# PROBLEM TO SOLVE
Would you repeat all the lines below, exactly as they stand?

-------- AVAILABLE DATA --------

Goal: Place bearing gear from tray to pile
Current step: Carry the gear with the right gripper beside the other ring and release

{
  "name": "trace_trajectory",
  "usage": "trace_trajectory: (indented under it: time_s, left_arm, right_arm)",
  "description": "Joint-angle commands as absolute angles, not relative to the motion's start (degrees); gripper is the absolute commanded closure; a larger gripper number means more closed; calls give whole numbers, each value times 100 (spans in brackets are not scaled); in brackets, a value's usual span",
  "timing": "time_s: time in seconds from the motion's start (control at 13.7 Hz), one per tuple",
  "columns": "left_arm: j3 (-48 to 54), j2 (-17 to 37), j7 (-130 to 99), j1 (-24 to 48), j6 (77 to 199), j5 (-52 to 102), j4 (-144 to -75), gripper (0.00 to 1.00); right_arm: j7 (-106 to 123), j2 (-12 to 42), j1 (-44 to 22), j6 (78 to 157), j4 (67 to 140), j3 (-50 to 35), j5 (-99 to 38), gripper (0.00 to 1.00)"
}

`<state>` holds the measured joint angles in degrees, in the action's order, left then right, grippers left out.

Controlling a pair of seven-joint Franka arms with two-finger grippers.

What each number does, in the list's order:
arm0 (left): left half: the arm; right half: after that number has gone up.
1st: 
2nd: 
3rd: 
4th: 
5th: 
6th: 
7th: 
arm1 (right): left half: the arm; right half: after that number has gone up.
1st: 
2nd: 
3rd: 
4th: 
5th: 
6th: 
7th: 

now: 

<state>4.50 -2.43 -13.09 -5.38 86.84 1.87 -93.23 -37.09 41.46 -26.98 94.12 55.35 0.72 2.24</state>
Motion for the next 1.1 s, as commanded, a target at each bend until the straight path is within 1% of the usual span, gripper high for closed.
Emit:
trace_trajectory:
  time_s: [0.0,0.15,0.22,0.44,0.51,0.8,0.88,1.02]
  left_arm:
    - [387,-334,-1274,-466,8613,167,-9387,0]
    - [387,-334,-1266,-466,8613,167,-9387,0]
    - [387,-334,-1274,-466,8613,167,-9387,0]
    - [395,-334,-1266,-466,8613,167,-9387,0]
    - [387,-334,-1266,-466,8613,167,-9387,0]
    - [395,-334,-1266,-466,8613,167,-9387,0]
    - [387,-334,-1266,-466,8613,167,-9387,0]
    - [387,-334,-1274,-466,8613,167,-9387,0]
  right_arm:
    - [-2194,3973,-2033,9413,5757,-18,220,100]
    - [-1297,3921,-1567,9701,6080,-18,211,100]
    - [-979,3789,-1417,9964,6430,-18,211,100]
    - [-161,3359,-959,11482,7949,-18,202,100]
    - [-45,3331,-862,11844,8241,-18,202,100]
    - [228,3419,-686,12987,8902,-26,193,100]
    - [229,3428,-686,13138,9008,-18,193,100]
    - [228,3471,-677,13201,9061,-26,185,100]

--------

# EXERCISE ANSWER
Goal: Place bearing gear from tray to pile
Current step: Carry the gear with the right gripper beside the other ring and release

{
  "name": "trace_trajectory",
  "usage": "trace_trajectory: (indented under it: time_s, left_arm, right_arm)",
  "description": "Joint-angle commands as absolute angles, not relative to the motion's start (degrees); gripper is the absolute commanded closure; a larger gripper number means more closed; calls give whole numbers, each value times 100 (spans in brackets are not scaled); in brackets, a value's usual span",
  "timing": "time_s: time in seconds from the motion's start (control at 13.7 Hz), one per tuple",
  "columns": "left_arm: j3 (-48 to 54), j2 (-17 to 37), j7 (-130 to 99), j1 (-24 to 48), j6 (77 to 199), j5 (-52 to 102), j4 (-144 to -75), gripper (0.00 to 1.00); right_arm: j7 (-106 to 123), j2 (-12 to 42), j1 (-44 to 22), j6 (78 to 157), j4 (67 to 140), j3 (-50 to 35), j5 (-99 to 38), gripper (0.00 to 1.00)"
}

`<state>` holds the measured joint angles in degrees, in the action's order, left then right, grippers left out.

Controlling a pair of seven-joint Franka arms with two-finger grippers.

What each number does, in the list's order:
arm0 (left): left half: the arm; right half: after that number has gone up.
1st: 
2nd: 
3rd: 
4th: 
5th: 
6th: 
7th: 
arm1 (right): left half: the arm; right half: after that number has gone up.
1st: 
2nd: 
3rd: 
4th: 
5th: 
6th: 
7th: 

now: 

<state>4.50 -2.43 -13.09 -5.38 86.84 1.87 -93.23 -37.09 41.46 -26.98 94.12 55.35 0.72 2.24</state>
Motion for the next 1.1 s, as commanded, a target at each bend until the straight path is within 1% of the usual span, gripper high for closed.
Emit:
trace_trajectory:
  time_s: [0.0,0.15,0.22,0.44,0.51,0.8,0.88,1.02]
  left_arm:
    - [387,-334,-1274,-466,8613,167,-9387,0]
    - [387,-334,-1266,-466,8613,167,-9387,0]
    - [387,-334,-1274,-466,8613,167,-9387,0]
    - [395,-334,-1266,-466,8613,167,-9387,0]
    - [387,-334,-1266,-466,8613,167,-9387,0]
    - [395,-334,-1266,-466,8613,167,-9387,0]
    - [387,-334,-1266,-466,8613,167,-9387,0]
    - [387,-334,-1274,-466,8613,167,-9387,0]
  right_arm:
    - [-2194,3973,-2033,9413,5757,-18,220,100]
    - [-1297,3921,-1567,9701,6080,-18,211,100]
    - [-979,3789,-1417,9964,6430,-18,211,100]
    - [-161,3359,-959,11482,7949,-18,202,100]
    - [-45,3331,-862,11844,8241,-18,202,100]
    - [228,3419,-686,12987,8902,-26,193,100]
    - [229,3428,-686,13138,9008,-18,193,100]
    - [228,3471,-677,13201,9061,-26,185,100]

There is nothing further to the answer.